We can all remember a time when we RSVP’d yes to an engagement when we were dead tired and broke just because we love our bestie. Or even when we had managed a few quiet moments to ourselves, FOMO struck and we got up and off the couch.

I came across this post on Mind Body Green explaining why putting yourself first is not only important – but crucial! – to happiness, and I think they’re onto something. Take back some time for yourself, and turn that FOMO into JOMO with these five steps.

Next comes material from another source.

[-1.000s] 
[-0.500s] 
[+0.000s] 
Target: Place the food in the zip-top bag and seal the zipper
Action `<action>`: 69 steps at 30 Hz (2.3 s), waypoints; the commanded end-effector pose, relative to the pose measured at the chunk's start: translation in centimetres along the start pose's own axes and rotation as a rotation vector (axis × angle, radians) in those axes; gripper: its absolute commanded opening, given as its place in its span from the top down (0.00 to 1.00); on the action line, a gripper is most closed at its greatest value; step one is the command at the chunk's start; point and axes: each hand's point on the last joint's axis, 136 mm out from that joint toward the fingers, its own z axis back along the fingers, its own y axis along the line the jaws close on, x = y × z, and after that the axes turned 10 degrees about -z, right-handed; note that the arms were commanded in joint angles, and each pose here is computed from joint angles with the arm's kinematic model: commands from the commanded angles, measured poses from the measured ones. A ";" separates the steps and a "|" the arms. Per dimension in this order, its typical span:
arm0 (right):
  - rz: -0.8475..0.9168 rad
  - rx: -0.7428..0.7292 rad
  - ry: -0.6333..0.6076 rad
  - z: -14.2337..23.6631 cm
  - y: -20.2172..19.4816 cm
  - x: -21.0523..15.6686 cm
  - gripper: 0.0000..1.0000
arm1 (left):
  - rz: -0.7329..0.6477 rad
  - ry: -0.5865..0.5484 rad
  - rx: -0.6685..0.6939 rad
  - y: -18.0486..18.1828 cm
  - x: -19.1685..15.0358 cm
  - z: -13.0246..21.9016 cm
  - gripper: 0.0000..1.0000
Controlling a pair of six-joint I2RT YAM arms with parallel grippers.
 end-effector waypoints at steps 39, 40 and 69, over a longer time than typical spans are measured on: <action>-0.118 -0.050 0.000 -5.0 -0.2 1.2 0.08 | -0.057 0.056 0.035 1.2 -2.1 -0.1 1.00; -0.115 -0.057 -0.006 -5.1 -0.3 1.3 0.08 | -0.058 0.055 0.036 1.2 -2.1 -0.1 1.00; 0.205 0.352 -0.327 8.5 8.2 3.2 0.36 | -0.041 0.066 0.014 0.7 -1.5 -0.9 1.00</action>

  1. Pamper Yourself: Think about it, would you rather give someone you care about a worn-down, tired version of yourself, or the you who has blocked out time to take a nap and go to the gym?
  2. Don’t Volunteer: In other words, wait for someone to ask for your help before throwing yourself into action. Then actually think about it. Do you really have the time, energy and resources? If not, is there some other help you can recommend, and still feel like a good friend?
  3. Take a Time Out: Of course we can all push through a cold, or mild sickness if we’re not on our deathbeds, but should we? Taking a well-timed day off can make you feel better, and act happier, which will have a positive influence on everyone around you.
  4. Do What You Love: Don’t let your schedule be so driving it’s soul sucking. Don’t get stuck in a position you hate. Keep moving towards the things you like.
  5. Work as a Team: Instead of trying to do it all yourself, work with all those great people you’ve surrounded yourself with. Remember that it’s ok, and often beneficial for the project if you have more intelligent minds working on it.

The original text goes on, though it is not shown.